What you have to do -
The data should be transcribed in its entirety, word for word.

Given information -
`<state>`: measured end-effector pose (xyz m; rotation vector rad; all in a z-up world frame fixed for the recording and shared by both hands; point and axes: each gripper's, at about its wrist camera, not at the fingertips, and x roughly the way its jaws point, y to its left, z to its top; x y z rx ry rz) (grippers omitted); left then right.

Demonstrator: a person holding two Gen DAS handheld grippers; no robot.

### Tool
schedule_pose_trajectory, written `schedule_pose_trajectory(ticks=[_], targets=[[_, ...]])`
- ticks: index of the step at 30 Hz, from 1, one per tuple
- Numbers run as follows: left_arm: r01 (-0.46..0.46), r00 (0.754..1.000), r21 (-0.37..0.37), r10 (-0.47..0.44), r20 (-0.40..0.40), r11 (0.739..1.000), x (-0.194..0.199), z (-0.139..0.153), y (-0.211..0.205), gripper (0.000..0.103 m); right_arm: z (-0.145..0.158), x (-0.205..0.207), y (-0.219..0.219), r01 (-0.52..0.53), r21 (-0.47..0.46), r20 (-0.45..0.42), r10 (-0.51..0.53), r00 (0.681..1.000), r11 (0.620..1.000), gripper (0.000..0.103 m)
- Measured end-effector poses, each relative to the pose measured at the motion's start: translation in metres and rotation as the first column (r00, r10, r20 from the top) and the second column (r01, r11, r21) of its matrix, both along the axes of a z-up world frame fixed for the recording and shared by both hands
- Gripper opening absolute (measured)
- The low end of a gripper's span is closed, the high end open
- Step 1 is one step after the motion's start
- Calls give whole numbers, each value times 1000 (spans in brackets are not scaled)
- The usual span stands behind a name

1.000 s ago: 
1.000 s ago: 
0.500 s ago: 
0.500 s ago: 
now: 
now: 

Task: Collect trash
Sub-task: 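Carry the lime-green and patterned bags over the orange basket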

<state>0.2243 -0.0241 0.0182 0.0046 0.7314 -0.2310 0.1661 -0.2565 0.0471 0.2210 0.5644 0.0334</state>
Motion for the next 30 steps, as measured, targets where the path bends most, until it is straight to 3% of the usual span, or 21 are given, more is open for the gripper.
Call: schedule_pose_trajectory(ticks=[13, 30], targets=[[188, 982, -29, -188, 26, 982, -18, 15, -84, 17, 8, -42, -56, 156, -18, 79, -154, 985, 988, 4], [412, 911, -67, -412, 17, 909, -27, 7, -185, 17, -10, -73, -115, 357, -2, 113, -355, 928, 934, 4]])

Your response -
`<state>`: measured end-effector pose (xyz m; rotation vector rad; all in a z-up world frame fixed for the recording and shared by both hands; point and axes: each gripper's, at about its wrist camera, not at the fingertips, and x roughly the way its jaws point, y to its left, z to its top; x y z rx ry rz) (grippers omitted); left then right.

Demonstrator: a person holding two Gen DAS handheld grippers; no robot.

### Tool
schedule_pose_trajectory, written `schedule_pose_trajectory(ticks=[_], targets=[[_, ...]])`
- ticks: index of the step at 30 Hz, from 1, one per tuple
- Numbers run as follows: left_arm: r01 (-0.46..0.46), r00 (0.754..1.000), r21 (-0.37..0.37), r10 (-0.47..0.44), r20 (-0.40..0.40), r11 (0.739..1.000), x (-0.194..0.199), z (-0.139..0.153), y (-0.211..0.205), gripper (0.000..0.103 m); right_arm: z (-0.145..0.158), x (-0.205..0.207), y (-0.219..0.219), r01 (-0.52..0.53), r21 (-0.47..0.46), r20 (-0.45..0.42), r10 (-0.51..0.53), r00 (0.681..1.000), r11 (0.620..1.000), gripper (0.000..0.103 m)
- Measured end-effector poses, each relative to the pose measured at the motion's start: translation in metres and rotation as the first column (r00, r10, r20 from the top) and the second column (r01, r11, r21) of its matrix, both along the axes of a z-up world frame fixed for the recording and shared by both hands
- Gripper opening absolute (measured)
- The low end of a gripper's span is closed, the high end open
- Step 1 is one step after the motion's start
- Calls give whole numbers, each value times 1000 (spans in brackets are not scaled)
- The usual span stands behind a name

1.000 s ago: 
1.000 s ago: 
0.500 s ago: 
0.500 s ago: 
now: 
now: 

Task: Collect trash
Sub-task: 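Carry the lime-green and patterned bags over the orange basket
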
<state>0.2243 -0.0241 0.0182 0.0046 0.7314 -0.2310 0.1661 -0.2565 0.0471 0.2210 0.5644 0.0334</state>
Motion for the next 30 steps, as measured, targets where the path bends most, until it is straight to 3% of the usual span, or 21 are given, more is open for the gripper.
Call: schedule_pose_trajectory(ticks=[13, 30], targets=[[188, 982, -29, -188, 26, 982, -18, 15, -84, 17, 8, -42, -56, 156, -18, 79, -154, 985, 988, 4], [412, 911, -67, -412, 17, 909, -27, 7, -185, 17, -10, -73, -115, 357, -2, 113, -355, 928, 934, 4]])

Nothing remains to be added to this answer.